RAB Overview


In order to explain Unit 2, I have to talk about Units 2 + 3 together first, because you’ll use the research you do now in Unit 2 for your project in Unit 3, so you’re going to have to use some foresight in the research decisions you make!

In Unit 3 (the NEXT unit) you’ll be making a new document in a new genre, one you haven’t written in before, about the question you’ve decided to research in Unit 2. For example, in Unit 3, you might write a science article for the readers of Scientific American, or a political article for the readers of Teen Vogue (It’s actually very political these days!) You might create a how-to manual, a manifesto, a short story, a speech or a comic book. Whatever you write in Unit 3 will be based on the research you do in Unit 2. You don’t need to know exactly what you’re going to be doing in Unit 3 yet.

In Unit 2, (THIS unit) you will be writing something called an “annotated bibliography.” This is something people write when researching: a list of sources (articles, interviews, etc…) about a specific topic; generally, for each source, there is a summary of that source as well as other important notes.  Annotated bibliographies are very helpful tools for research because they help us keep track of multiple sources and ideas so we can use them later in larger projects. They also help us get a broad understanding of the topic or question we are researching. People use them in all kinds of academic research– but people also use documents like this in almost every field to make sense of their research for their future selves, their professors, their bosses and the committees and groups they work with. 
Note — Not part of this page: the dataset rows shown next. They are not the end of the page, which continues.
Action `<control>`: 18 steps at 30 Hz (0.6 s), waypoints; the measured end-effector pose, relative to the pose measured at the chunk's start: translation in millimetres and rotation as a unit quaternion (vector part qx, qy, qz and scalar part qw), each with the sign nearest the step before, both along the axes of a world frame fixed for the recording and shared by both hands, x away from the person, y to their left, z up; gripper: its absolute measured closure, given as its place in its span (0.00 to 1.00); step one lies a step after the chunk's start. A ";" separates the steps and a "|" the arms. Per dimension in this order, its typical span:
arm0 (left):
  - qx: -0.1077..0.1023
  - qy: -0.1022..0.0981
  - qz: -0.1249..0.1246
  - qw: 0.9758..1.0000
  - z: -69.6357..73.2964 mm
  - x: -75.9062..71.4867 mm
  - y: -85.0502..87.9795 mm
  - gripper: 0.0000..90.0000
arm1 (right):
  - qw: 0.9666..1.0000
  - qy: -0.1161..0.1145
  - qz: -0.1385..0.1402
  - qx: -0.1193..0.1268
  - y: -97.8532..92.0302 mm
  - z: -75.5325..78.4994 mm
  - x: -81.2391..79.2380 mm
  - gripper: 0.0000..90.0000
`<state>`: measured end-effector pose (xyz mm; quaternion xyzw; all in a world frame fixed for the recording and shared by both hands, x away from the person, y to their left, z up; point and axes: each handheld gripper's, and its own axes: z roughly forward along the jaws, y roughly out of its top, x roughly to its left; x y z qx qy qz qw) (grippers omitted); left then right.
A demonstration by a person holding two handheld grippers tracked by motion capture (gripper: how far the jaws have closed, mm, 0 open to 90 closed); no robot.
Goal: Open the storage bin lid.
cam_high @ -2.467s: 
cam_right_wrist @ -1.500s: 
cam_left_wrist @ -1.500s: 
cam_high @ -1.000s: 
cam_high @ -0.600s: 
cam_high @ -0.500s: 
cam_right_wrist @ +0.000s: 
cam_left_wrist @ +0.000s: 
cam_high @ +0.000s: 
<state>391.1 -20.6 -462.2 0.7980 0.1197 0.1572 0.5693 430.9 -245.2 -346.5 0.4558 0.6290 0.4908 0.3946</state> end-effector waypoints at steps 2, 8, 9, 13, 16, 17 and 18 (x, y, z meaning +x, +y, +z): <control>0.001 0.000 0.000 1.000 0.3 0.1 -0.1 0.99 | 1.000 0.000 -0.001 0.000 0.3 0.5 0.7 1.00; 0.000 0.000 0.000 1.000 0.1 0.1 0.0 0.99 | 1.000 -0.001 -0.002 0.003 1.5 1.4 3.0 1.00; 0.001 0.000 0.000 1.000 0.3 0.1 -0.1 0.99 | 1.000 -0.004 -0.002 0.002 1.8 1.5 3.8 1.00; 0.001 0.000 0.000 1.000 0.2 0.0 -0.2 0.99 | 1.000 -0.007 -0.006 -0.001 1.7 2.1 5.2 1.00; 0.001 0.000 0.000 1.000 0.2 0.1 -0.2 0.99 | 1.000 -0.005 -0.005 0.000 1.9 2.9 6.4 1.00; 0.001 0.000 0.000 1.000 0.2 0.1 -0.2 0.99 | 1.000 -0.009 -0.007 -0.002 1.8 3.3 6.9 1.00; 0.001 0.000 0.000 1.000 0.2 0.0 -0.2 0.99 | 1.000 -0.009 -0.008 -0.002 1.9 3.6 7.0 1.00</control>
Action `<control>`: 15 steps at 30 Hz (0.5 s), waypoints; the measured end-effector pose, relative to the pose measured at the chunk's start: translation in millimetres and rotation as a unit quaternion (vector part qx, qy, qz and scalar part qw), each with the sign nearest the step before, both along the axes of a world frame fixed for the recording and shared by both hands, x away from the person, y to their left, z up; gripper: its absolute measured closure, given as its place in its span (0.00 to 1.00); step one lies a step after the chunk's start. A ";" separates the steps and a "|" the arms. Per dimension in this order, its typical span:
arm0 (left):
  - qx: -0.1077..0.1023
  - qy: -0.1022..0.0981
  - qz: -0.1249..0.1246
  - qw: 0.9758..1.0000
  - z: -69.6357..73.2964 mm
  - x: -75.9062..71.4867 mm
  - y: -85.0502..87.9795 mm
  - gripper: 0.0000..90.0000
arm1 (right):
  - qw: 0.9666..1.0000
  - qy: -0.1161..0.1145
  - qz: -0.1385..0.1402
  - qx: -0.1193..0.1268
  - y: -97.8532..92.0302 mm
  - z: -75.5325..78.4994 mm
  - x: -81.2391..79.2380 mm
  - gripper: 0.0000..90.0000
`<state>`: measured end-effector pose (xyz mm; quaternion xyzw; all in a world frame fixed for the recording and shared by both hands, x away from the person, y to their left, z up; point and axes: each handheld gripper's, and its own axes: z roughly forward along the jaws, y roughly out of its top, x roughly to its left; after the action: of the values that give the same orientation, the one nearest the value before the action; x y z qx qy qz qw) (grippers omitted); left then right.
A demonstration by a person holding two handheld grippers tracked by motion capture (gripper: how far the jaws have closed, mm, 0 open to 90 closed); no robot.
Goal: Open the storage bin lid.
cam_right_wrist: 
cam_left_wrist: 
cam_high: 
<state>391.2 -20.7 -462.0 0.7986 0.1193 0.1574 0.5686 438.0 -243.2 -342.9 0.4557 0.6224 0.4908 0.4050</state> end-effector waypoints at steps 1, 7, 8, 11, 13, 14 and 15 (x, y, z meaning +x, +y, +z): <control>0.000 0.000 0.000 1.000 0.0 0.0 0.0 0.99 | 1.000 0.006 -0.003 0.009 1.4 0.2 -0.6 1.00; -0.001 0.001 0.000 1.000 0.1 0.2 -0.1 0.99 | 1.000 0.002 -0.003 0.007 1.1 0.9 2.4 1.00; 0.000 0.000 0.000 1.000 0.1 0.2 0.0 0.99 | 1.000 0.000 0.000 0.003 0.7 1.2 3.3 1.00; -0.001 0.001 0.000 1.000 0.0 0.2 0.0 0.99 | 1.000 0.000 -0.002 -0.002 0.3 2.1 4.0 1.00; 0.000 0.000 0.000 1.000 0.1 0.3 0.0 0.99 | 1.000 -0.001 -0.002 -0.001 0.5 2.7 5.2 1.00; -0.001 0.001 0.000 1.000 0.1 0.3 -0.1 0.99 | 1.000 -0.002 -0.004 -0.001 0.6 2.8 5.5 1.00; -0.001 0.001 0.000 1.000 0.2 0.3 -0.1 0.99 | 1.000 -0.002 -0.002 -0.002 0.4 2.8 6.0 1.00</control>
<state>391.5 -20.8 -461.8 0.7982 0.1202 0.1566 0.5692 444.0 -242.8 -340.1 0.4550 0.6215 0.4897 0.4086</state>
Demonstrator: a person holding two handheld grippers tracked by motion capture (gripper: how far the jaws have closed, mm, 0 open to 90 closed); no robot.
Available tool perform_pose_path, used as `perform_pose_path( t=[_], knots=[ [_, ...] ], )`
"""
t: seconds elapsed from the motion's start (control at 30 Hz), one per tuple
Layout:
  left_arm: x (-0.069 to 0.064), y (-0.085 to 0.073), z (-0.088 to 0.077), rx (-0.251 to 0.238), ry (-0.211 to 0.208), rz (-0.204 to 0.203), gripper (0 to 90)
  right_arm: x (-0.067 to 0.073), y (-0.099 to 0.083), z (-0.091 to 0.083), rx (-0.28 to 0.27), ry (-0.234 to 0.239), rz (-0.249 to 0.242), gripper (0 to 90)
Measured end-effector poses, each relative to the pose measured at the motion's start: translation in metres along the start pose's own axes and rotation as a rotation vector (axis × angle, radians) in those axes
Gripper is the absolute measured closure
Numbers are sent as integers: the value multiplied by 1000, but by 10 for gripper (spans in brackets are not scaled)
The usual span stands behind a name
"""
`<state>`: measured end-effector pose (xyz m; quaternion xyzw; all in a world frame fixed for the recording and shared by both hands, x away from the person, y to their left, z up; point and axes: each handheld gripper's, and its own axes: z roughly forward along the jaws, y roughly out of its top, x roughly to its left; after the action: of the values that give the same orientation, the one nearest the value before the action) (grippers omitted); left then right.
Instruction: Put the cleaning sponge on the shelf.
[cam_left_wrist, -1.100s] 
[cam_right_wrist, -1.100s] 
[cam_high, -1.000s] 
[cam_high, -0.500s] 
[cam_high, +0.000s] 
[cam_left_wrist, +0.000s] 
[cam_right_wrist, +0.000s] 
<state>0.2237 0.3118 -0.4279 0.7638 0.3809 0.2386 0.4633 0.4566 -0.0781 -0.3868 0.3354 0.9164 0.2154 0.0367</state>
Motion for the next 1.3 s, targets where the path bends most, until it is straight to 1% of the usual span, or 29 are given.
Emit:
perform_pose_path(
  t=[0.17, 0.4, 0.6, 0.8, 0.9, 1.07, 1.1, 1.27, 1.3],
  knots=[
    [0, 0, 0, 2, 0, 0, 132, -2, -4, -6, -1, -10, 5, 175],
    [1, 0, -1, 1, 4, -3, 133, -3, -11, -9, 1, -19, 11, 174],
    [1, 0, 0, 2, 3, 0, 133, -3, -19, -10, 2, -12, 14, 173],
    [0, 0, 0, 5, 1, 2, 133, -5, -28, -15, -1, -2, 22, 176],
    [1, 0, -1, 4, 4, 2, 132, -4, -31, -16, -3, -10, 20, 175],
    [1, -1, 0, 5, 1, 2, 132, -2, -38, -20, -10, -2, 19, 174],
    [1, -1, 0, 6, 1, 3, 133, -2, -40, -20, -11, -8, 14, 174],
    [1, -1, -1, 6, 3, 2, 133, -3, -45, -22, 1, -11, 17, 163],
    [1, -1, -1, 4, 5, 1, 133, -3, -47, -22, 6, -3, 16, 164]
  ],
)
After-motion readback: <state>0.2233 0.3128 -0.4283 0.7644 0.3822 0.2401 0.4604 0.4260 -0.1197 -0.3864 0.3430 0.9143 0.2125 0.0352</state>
You will be writing a “reflective annotated bibliography.” That means, for each of your four sources, you will write entries that are a little bit longer than a person would in a usual annotated bibliography. That’s why this is the whole assignment instead of just one step in a research paper. Doing it this way will help you learn more about your topic and sources and more about doing research in general.

In each entry, you’ll write about, not just what the writer said, but how they said it, why they said it and who you think they want to read their writing. I know this sounds a bit confusing right now, but don’t worry.  I’ll explain it as we go!

In each entry, you’ll write about, not just what the writer said, but how they said it, why they said it and who you think they want to read their writing. I know this sounds a bit confusing right now, but don’t worry.  I’ll explain it as we go!

What you need to do now: 

We need to start by finding a question or topic that really makes you curious– something you want to learn more about.  We’ve done some work looking for these questions in the Guardian article “Schools are Killing Curiosity” and in Baldwin’s “A Talk to Teachers.” We will work together to narrow this down into a question you can research.

This is not a traditional research essay.  It does not begin with a thesis. Real research, as we’ll discuss, is all about asking questions that you don’t already have the answers to. Doing research to support a position you already have is a persuasive essay, but not the kind of research we do in real life (most of the time). So you’ll start with questions and then follow whatever interesting side roads you discover, informing the class about what you found.

An overview of the process and finished product: 

We will spend the next few weeks researching and writing. An annotated bibliography is something you write as you research (though of course you will spruce it up for final submission).

Your reflective annotated bibliography will have (don’t worry, we’ll go over all of these ingredients in detail as we do them):

An introduction in which you introduce your question, why this question intrigues you and what you expect to find in your research.  (At least 300 words)

THREE sources (at least 400 words each), each with a corresponding bibliography entry which includes :

  • a summary of the source’s content
  • a reflection on that source which includes your opinion of what you’ve read
  • a brief rhetorical analysis (an evaluation of the author’s credentials, writing style, and purpose, and why you think the author is credible or not)
  • a short analysis of why you believe the author chose that genre and why it was a good or bad choice for the intended audience
  • You will also probably want to include a couple of key quotes here that you might want to use later– these don’t count toward your word count!
  • Each of these three sources will need to be a different genre.  That is, you can’t have three magazine articles or four YouTube videos.

A conclusion, in which you summarize what you found, and explain what surprised you and how your thinking on your question deepened or changed.  You will also explain why you think what you learned is important, and who you think should hear about it (At least 400 words)

Just FYI: this whole thing adds up to at least 1900 words. Usually people write more.

What you’ll be graded on:

  1.   Content: Is it readable and informative? Does it teach us about the topic? Does it teach us about the rhetorical situation surrounding each of your sources? Is it at least 1900 words long?
  2. Research: Did you dig deep– meaning, did you look for sources that don’t just agree with what you thought you would find? Were you open to being surprised and contradicted?  Did you look further than the first three hits on Google?
  3. Genre: Remember that your three sources must each be a different genre!
  4. Presentation: Basically, can someone who is not you make sense of this visually? Are there subheads and other things that would help a reader make sense of your document? Standard Written English and academic tone don’t matter so much, just as long as it’s done with care and shows that you’ve proofread it.
  5. Citation: If you quote something in your Intro or Conclusion that’s from one or more of your sources, be sure to cite it.